**EXERCISE DESCRIPTION**
Reproduce the listing below exactly. Pictures do not belong in the copy.

------------------------------------

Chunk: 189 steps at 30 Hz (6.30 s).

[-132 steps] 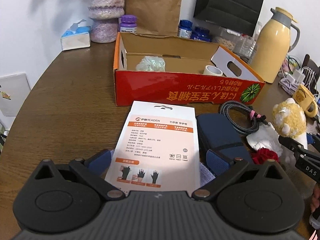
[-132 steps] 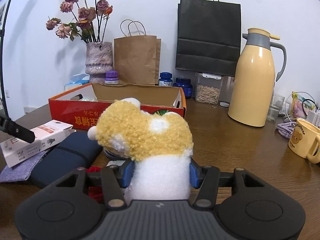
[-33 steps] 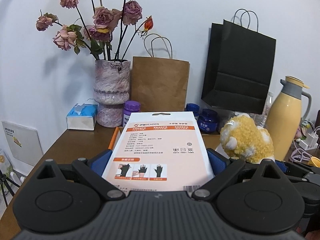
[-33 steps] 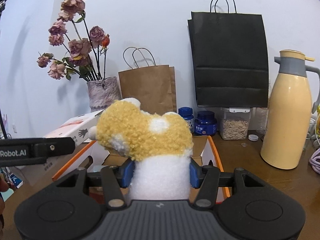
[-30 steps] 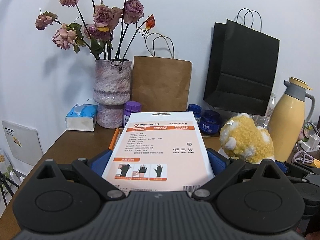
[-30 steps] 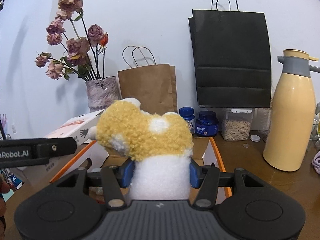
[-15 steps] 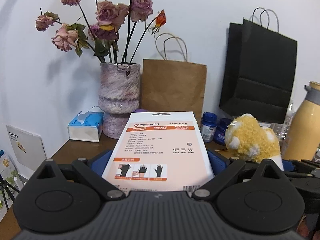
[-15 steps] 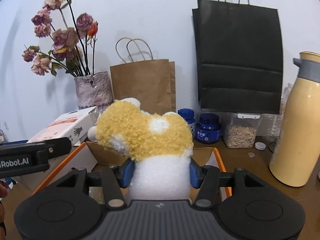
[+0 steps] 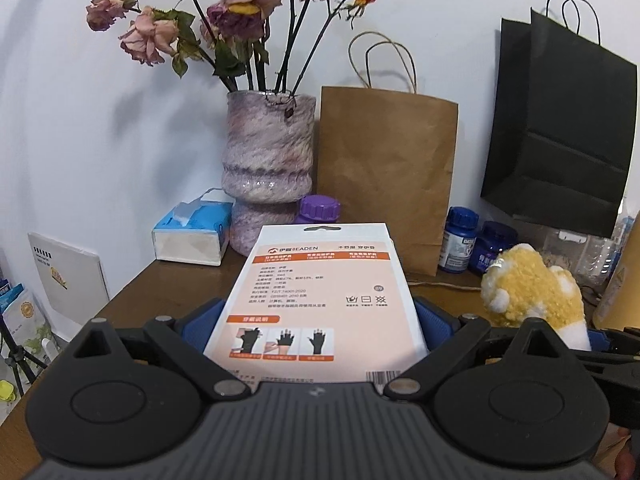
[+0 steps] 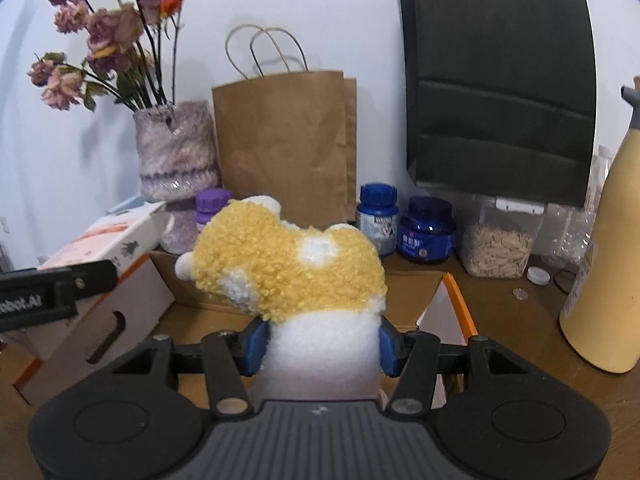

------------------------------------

**THE COMPLETED TASK**
Chunk: 189 steps at 30 Hz (6.30 s).

[-132 steps] 
[-132 steps] 
[-33 steps] 
[-33 steps] 
[-30 steps] 
[-30 steps] 
[-15 steps] 
[-15 steps] 
[+0 steps] 
[+0 steps] 

This finishes the output.